Login

This issue came up when I got different records counts for what I thought were identical queries one using a `not in` `where` constraint and the other a `left join`. The table in the `not in` constraint had one null value (bad data) which caused that query to return a count of 0 records. I sort of understand why but I could use some help fully grasping the concept.

To state it simply, why does query A return a result but B doesn't?

A: select 'true' where 3 in (1, 2, 3, null)
B: select 'true' where 3 not in (1, 2, null)

This was on SQL Server 2005. I also found that calling `set ansi_nulls off` causes B to return a result.

In A, 3 is tested for equality against each member of the set, yielding (FALSE, FALSE, TRUE, UNKNOWN). Since one of the elements is TRUE, the condition is TRUE. (It's also possible that some short-circuiting takes place here, so it actually stops as soon as it hits the first TRUE and never evaluates 3=NULL.)

In B, I think it is evaluating the condition as NOT (3 in (1,2,null)). Testing 3 for equality against the set yields (FALSE, FALSE, UNKNOWN), which is aggregated to UNKNOWN. NOT ( UNKNOWN ) yields UNKNOWN. So overall the truth of the condition is unknown, which at the end is essentially treated as FALSE.

Compare to null is undefined, unless you use IS NULL.

So, when comparing 3 to NULL (query A), it returns undefined.

I.e. SELECT 'true' where 3 in (1,2,null)
and
SELECT 'true' where 3 not in (1,2,null)

will produce the same result, as NOT (UNDEFINED) is still undefined, but not TRUE

Null signifies and absence of data, that is it is unknown, not a data value of nothing. It's very easy for people from a programming background to confuse this because in C type languages when using pointers null is indeed nothing.

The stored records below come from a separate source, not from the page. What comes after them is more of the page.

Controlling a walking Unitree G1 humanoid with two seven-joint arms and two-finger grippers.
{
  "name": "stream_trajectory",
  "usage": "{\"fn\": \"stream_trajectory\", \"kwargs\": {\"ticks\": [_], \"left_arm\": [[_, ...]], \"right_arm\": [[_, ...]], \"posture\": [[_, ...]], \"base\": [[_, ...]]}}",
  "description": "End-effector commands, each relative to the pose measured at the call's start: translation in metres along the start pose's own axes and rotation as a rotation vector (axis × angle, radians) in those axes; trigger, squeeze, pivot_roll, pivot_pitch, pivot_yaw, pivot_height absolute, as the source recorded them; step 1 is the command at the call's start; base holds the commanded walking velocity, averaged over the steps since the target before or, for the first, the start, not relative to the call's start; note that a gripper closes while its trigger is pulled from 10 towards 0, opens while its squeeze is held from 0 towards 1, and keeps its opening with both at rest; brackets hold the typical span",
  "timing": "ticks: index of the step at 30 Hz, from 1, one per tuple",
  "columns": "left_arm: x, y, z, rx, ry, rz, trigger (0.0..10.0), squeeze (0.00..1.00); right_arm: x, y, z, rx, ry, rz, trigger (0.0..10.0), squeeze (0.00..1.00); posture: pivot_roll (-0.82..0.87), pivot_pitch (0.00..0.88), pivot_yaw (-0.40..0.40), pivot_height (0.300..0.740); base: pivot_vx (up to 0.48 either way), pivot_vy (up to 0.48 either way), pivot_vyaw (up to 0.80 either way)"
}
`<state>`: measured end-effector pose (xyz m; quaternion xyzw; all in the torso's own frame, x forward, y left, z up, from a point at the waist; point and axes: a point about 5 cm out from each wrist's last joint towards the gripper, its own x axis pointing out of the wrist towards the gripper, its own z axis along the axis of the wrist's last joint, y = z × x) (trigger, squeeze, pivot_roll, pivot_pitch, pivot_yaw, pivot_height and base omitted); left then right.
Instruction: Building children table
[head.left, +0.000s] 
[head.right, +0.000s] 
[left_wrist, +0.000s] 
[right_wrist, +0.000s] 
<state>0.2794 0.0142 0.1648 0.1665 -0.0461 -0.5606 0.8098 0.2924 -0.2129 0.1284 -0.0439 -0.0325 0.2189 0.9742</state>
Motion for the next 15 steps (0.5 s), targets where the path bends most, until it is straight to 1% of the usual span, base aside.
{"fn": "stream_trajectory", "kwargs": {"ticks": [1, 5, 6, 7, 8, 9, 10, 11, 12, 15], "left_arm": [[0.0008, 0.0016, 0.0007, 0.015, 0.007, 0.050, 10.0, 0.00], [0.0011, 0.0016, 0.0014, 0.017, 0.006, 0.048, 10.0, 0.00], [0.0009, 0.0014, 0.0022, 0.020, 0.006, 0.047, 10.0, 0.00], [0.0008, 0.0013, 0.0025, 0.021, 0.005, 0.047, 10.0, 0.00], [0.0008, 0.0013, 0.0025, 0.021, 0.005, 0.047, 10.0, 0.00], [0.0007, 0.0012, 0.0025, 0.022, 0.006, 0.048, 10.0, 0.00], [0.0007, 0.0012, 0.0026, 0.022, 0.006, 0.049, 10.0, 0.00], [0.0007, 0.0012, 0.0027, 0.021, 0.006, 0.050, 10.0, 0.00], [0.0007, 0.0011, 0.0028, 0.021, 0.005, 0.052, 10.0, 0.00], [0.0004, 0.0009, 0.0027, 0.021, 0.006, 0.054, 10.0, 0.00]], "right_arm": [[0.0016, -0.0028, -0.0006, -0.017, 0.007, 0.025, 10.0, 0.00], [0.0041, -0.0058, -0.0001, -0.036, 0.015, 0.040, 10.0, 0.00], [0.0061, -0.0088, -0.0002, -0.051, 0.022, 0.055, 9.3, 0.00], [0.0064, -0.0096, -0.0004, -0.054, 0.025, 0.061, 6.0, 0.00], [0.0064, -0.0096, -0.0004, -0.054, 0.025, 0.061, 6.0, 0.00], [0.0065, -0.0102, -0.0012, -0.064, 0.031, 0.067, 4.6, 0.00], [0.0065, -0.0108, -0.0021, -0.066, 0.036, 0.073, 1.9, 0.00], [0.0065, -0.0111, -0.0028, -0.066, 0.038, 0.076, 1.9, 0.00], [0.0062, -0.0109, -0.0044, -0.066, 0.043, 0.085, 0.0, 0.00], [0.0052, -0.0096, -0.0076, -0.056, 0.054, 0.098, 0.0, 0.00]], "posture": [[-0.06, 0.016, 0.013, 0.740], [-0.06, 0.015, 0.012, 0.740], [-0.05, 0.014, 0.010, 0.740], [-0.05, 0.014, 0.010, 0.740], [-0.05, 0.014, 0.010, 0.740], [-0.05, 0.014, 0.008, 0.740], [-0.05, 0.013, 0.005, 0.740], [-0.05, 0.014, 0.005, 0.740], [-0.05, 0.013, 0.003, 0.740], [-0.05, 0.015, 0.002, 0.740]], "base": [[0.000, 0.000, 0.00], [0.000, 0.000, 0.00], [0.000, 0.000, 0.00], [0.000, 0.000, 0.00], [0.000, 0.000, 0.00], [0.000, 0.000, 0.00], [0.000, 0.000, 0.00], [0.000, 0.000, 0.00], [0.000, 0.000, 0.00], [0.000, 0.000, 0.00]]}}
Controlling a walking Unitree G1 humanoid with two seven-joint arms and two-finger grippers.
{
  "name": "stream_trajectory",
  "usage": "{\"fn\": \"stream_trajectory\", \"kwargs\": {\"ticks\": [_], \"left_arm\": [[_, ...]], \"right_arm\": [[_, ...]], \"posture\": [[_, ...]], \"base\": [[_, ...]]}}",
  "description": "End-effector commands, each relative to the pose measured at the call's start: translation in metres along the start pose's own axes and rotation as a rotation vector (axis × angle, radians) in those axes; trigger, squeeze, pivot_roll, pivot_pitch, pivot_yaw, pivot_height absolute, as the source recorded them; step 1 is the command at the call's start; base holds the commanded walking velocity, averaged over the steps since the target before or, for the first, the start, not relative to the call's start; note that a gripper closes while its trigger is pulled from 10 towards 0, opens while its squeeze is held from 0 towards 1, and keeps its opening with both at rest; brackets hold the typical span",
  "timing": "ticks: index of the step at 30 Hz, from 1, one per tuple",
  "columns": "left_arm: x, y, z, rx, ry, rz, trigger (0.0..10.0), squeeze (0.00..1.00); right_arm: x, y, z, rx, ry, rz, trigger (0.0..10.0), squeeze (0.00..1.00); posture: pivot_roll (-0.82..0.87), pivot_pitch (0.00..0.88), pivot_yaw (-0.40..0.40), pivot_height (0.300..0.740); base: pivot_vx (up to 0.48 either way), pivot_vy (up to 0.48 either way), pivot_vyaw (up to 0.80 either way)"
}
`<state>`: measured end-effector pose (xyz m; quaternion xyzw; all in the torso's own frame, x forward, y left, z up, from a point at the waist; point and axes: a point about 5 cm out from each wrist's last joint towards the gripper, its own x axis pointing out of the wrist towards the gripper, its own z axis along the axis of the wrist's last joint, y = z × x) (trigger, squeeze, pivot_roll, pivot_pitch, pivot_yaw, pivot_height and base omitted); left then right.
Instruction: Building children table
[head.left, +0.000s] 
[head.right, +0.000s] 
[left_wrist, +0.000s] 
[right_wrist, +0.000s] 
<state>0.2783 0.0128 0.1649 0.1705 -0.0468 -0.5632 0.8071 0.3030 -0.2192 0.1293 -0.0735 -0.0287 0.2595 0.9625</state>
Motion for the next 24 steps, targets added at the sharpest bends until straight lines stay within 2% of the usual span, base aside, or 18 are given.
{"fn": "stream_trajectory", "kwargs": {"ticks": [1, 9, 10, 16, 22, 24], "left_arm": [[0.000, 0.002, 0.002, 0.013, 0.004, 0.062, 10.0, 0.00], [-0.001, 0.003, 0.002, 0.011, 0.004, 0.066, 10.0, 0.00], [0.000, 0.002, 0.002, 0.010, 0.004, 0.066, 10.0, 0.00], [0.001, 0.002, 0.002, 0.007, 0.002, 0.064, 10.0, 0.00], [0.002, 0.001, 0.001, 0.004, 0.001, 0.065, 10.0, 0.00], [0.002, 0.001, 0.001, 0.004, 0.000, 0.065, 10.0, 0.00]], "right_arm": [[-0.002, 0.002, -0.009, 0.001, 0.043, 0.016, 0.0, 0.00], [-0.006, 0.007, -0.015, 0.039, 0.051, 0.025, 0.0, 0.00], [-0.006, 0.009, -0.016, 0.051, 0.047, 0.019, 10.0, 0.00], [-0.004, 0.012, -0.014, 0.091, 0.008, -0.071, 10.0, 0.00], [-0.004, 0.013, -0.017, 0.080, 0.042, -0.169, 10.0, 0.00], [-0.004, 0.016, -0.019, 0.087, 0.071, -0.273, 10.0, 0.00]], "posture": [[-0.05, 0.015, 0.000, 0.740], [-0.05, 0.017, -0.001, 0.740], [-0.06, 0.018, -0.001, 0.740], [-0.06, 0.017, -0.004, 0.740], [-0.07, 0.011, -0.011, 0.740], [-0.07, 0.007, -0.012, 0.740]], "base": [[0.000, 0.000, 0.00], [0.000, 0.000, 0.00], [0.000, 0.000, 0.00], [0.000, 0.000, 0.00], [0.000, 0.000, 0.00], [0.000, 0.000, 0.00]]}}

Hence in the first case 3 is indeed in the set of (1,2,3,null) so true is returned

In the second however you can reduce it to

*select 'true' where 3 not in (null)*

So nothing is returned because the parser knows nothing about the set to which you are comparing it - it's not an empty set but an unknown set. Using (1, 2, null) doesn't help because the (1,2) set is obviously false, but then you're and'ing that against unknown, which is unknown.

also this might be of use to know the logical difference between join, exists and in

[To see links please register here]

Query A is the same as:

select 'true' where 3 = 1 or 3 = 2 or 3 = 3 or 3 = null

Since `3 = 3` is true, you get a result.

Query B is the same as:

select 'true' where 3 <> 1 and 3 <> 2 and 3 <> null

When `ansi_nulls` is on, `3 <> null` is UNKNOWN, so the predicate evaluates to UNKNOWN, and you don't get any rows.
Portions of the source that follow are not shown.